In Kismet, I take the reader through the streets of New Delhi and to Agra, home to the Taj Mahal. I thought it fitting to include this beautiful monument, designed and constructed out of the fierce love that Shah Jahan held for his favorite wife, Mumtaz Mahal (Chosen One of the Palace). The Taj Mahal and its surrounding gardens is a stunning memorial and very poignantly romantic.
When I first thought about writing Kismet I did question the suitability of setting an erotic novel in India. After all, Indian society is known for its relatively conservative attitudes. I therefore strove to keep the erotic aspect realistic to the setting. The BDSM components in Kismet are lighter than some of my other books and I focussed more on the development of a BDSM relationship and the establishment and testing of limits. When I lived in New Delhi I remember becoming quite frustrated when whole sections of movies were cut out due to the appearance of a naked butt and clinical terms such as vagina and penis were bleeped out of television programs.
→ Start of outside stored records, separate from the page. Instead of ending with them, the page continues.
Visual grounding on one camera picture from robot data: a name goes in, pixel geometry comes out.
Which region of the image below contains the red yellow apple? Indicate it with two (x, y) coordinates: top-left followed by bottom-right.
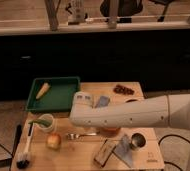
(47, 133), (61, 150)

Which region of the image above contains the yellow corn cob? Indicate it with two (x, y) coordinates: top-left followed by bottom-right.
(36, 83), (50, 99)

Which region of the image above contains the green plastic tray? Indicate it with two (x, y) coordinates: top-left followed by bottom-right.
(26, 76), (80, 113)

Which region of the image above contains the wooden block eraser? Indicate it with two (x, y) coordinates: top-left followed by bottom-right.
(94, 140), (116, 167)

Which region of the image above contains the dark purple bowl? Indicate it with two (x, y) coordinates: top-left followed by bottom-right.
(125, 99), (139, 103)

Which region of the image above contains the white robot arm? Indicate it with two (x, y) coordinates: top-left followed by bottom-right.
(69, 92), (190, 171)

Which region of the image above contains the silver metal fork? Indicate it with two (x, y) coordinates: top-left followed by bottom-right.
(66, 132), (99, 140)

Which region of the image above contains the black floor cable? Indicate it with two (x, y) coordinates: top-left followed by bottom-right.
(158, 133), (190, 171)

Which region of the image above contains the wooden table frame leg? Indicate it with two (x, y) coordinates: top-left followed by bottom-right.
(44, 0), (58, 31)

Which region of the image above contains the orange bowl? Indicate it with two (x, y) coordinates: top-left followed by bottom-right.
(101, 127), (121, 135)

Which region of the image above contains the small metal cup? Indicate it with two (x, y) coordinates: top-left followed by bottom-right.
(130, 133), (146, 150)

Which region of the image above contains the wooden post middle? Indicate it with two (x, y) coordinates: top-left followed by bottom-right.
(108, 0), (119, 29)

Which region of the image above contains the blue sponge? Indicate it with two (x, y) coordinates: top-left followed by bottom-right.
(95, 96), (110, 108)

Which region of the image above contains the white cup with green item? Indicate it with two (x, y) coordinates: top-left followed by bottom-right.
(29, 114), (55, 133)

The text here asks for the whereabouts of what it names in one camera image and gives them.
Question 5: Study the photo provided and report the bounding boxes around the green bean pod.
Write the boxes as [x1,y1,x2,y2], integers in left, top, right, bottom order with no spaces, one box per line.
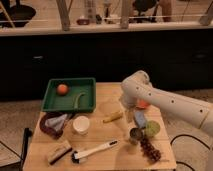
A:
[74,92,85,109]

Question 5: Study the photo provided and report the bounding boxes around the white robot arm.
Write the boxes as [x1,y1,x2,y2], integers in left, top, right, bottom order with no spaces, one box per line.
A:
[120,70,213,137]

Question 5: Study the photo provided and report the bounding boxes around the green apple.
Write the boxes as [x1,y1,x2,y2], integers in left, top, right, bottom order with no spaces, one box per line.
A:
[144,120,160,137]

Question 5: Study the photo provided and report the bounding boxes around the orange bowl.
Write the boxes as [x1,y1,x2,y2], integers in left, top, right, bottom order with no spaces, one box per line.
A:
[136,100,150,109]

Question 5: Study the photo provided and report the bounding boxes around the white paper cup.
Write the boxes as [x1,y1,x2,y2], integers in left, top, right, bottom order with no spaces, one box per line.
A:
[73,116,90,135]

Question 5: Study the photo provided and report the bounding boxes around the wooden block brush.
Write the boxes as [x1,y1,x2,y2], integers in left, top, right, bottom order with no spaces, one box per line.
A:
[46,140,72,165]

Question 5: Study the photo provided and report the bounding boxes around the metal can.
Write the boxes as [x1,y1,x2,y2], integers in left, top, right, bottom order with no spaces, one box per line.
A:
[129,128,143,145]

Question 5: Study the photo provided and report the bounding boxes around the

Now, however, India's media has reported an increased interest in more sexually explicit subjects. With the publication of novels such as the Fifty Shades trilogy (which, according to The Times of India, "crossed over 100,000 copies in terms of sales in India") and India's own Sangeeta Bandyopadhyay's Panty, the Indian reader has begun to explore erotic subject matter and the country that gave us the Karma Sutra has started to embrace more 'colourful' and less orthodox reading material. I think it's fair to say that the sweet and fluffy romance novel has had to move over on the shelf to make room for the sexier and more "mature" reads.